* EXERCISE
Reproduce the section of the listing that begins at the line containing "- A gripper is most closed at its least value" and finishes at the line containing "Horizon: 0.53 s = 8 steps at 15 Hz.". Include both end lines and nothing beyond them.

* SUPPLIED DATA
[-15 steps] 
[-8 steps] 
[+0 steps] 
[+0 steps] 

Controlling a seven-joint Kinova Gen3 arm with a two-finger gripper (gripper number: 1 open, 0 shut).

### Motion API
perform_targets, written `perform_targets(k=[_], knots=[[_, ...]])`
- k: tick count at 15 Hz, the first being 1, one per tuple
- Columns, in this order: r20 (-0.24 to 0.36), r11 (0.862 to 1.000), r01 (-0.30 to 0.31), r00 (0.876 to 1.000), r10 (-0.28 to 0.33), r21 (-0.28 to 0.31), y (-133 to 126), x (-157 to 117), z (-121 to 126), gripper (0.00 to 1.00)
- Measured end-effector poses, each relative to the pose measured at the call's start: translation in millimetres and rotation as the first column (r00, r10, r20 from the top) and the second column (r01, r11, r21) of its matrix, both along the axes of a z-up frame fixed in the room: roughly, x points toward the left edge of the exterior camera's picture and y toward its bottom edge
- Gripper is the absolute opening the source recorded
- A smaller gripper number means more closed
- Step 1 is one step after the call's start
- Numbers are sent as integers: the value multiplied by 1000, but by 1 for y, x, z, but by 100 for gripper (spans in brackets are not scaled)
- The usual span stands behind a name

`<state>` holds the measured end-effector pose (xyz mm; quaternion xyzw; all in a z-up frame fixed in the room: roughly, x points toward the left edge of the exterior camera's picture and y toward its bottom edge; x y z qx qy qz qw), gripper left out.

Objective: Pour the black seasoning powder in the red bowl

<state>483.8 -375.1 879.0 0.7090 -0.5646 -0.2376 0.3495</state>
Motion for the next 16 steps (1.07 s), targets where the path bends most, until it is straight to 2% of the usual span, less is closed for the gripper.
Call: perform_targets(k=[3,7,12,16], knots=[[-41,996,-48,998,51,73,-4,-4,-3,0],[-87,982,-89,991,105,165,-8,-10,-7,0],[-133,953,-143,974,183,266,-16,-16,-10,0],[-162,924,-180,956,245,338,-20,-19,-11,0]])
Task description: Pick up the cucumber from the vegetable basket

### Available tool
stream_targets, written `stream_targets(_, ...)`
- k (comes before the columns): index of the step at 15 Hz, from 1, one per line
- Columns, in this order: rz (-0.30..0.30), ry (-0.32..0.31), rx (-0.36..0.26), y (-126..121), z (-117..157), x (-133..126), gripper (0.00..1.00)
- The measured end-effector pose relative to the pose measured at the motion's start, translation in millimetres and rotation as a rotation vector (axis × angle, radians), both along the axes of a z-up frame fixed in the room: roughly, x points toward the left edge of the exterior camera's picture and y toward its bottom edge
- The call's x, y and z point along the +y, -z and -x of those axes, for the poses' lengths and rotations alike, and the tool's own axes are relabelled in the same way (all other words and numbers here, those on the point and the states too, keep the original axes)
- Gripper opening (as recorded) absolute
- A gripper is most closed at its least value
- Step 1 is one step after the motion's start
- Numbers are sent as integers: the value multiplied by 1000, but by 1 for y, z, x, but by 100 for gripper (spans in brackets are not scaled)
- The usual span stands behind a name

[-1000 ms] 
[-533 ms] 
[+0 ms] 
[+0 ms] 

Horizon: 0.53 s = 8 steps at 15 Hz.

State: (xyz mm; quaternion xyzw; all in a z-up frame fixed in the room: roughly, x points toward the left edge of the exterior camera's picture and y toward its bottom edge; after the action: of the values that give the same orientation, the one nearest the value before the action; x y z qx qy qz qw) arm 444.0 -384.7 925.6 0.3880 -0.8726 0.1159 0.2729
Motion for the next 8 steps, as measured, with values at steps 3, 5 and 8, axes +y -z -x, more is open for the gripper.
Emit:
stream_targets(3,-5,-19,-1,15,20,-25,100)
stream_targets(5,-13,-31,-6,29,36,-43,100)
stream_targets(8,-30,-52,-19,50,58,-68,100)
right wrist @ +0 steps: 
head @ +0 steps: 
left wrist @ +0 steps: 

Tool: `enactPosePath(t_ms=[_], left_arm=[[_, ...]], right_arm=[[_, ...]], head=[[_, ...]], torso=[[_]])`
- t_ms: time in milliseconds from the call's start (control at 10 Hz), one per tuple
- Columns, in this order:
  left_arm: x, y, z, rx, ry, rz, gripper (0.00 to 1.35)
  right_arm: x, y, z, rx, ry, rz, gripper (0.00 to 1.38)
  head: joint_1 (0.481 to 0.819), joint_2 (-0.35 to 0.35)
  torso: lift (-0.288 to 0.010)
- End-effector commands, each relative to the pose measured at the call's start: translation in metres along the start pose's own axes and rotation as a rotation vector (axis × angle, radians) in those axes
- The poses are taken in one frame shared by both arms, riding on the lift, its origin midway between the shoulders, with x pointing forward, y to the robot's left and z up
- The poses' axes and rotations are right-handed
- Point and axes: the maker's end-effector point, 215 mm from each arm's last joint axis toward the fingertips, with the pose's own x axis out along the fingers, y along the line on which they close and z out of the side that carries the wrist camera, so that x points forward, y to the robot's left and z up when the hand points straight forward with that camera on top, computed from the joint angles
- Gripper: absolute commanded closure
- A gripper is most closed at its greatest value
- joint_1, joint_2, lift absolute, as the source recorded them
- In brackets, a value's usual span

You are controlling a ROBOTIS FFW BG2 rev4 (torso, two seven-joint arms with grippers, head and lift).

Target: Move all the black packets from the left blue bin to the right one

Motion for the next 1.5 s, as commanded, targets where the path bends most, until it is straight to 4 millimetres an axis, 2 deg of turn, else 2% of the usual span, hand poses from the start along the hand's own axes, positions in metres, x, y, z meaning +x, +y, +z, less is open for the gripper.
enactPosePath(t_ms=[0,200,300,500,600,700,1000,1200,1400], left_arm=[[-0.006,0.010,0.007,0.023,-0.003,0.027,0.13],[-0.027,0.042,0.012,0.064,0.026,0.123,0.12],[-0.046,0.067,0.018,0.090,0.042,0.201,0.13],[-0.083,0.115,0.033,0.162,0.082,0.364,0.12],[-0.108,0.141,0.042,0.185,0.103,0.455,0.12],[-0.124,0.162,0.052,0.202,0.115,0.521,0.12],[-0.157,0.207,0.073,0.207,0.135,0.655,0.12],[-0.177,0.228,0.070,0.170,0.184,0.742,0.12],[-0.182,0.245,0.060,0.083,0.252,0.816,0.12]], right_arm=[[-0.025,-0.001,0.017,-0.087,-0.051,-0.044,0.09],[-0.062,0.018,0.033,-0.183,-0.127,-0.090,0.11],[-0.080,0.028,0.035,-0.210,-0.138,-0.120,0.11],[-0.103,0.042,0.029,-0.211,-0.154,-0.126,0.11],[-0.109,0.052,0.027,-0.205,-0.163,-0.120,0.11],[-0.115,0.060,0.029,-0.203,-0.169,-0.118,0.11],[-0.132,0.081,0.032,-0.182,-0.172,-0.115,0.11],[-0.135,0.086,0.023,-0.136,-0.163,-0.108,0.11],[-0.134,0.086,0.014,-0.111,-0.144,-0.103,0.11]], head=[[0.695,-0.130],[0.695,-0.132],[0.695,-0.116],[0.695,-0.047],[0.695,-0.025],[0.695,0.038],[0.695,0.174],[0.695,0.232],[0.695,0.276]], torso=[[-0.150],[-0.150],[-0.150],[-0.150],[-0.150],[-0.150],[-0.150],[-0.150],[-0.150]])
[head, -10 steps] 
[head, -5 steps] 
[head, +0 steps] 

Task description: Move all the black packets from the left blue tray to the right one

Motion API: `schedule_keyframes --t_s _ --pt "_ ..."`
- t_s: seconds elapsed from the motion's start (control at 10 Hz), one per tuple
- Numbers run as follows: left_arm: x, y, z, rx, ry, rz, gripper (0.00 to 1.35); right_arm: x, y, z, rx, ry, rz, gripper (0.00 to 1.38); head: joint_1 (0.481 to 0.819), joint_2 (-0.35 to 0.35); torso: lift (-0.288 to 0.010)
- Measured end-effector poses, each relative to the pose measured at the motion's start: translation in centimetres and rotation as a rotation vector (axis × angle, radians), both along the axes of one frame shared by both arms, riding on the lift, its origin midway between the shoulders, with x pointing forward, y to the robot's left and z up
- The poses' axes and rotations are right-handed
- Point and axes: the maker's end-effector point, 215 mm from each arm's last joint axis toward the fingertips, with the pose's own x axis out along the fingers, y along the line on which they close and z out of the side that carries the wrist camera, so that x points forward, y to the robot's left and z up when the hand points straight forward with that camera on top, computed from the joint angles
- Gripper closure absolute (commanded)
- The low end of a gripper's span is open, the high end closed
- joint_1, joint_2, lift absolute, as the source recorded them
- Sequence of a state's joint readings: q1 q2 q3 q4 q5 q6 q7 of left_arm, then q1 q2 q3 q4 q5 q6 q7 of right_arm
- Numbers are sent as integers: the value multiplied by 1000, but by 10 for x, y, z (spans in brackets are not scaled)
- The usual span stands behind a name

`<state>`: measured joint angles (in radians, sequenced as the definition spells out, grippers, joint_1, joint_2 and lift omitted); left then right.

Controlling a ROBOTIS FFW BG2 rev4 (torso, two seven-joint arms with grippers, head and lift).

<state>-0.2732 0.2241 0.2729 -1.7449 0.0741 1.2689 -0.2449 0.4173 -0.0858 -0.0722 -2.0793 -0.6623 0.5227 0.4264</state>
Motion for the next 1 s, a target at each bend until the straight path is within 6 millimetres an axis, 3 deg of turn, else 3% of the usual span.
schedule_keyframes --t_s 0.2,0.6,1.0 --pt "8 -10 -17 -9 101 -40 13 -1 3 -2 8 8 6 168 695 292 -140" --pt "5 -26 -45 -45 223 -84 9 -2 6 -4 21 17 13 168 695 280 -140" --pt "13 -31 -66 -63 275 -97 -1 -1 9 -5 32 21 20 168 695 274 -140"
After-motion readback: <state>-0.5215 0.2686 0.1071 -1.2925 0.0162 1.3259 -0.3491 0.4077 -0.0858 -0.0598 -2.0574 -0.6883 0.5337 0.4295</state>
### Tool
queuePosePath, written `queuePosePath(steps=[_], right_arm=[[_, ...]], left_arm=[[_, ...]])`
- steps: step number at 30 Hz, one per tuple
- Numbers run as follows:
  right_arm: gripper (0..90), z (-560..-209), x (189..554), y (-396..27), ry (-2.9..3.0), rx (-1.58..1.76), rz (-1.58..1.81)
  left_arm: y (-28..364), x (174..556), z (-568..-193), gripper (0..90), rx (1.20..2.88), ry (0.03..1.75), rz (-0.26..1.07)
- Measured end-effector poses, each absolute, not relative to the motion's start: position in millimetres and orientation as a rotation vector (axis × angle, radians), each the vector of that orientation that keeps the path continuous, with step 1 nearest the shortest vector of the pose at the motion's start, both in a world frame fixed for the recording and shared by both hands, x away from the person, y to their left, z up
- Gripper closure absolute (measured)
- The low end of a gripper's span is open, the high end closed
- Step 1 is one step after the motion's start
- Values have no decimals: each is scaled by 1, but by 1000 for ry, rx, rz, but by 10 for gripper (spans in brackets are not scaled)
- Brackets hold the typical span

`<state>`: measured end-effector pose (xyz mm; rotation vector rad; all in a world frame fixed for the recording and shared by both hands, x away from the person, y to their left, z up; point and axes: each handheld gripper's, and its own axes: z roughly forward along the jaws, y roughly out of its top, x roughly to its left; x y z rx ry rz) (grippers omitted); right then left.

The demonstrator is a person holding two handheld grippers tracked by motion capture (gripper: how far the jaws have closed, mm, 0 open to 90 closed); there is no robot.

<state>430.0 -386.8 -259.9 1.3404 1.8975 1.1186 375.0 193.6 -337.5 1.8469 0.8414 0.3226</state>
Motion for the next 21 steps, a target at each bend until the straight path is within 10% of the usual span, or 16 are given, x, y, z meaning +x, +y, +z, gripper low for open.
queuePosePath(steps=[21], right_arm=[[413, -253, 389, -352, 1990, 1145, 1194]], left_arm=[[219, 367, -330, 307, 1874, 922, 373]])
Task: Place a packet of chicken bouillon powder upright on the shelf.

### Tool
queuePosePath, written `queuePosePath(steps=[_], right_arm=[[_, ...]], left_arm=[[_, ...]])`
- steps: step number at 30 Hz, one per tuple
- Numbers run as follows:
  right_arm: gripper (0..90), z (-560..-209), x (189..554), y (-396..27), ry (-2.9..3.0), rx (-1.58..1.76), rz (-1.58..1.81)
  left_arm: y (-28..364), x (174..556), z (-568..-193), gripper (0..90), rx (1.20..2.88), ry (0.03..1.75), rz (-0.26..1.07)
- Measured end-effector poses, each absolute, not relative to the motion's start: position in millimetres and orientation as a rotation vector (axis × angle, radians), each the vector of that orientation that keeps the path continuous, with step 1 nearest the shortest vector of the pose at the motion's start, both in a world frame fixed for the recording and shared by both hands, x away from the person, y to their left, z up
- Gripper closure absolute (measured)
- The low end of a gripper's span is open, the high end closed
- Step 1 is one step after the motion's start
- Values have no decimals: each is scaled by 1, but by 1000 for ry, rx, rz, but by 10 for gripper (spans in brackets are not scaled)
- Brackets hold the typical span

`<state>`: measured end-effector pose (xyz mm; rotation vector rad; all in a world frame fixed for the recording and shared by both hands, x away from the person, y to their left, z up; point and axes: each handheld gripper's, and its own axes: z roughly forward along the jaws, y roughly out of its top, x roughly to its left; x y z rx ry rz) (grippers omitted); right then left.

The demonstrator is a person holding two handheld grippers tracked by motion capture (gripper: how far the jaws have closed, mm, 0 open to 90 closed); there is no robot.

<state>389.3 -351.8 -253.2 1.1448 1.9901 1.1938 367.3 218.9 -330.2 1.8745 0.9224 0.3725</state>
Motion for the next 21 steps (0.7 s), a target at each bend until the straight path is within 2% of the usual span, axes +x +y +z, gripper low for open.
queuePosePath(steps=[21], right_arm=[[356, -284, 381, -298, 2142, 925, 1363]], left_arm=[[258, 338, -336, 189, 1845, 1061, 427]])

* EXERCISE SOLUTION
- A gripper is most closed at its least value
- Step 1 is one step after the motion's start
- Numbers are sent as integers: the value multiplied by 1000, but by 1 for y, z, x, but by 100 for gripper (spans in brackets are not scaled)
- The usual span stands behind a name

[-1000 ms] 
[-533 ms] 
[+0 ms] 
[+0 ms] 

Horizon: 0.53 s = 8 steps at 15 Hz.

Work on this exercise is complete, and nothing remains.